EXCERPTED RECORDS: Begin
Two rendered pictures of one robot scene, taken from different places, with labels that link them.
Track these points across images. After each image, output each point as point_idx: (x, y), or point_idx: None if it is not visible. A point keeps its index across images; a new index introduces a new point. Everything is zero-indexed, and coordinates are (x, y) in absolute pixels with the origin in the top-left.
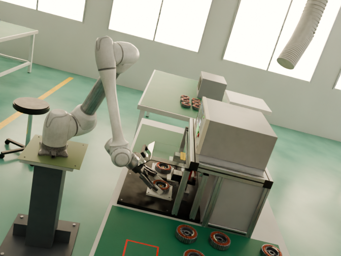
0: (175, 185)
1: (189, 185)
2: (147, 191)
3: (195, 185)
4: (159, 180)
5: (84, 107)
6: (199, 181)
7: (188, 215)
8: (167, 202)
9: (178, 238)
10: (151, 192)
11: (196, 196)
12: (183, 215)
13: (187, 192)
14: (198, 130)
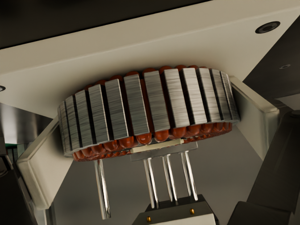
0: (258, 81)
1: (274, 91)
2: (9, 80)
3: (278, 95)
4: (220, 132)
5: None
6: (295, 105)
7: (32, 141)
8: (35, 117)
9: None
10: (28, 95)
11: None
12: (15, 141)
13: (139, 160)
14: None
EXCERPTED RECORDS: End
§ **PROBLEM REQUIREMENTS**:
Every line of the records above should be copied exactly, while the pictures are left behind.

§ **ANSWER BOX**:
Two rendered pictures of one robot scene, taken from different places, with labels that link them.
Track these points across images. After each image, output each point as point_idx: (x, y), or point_idx: None if it is not visible. A point keeps its index across images; a new index introduces a new point. Everything is zero-indexed, and coordinates are (x, y) in absolute pixels with the origin in the top-left.
0: (175, 185)
1: (189, 185)
2: (147, 191)
3: (195, 185)
4: (159, 180)
5: (84, 107)
6: (199, 181)
7: (188, 215)
8: (167, 202)
9: (178, 238)
10: (151, 192)
11: (196, 196)
12: (183, 215)
13: (187, 192)
14: (198, 130)
0: (258, 81)
1: (274, 91)
2: (9, 80)
3: (278, 95)
4: (220, 132)
5: None
6: (295, 105)
7: (32, 141)
8: (35, 117)
9: None
10: (28, 95)
11: None
12: (15, 141)
13: (139, 160)
14: None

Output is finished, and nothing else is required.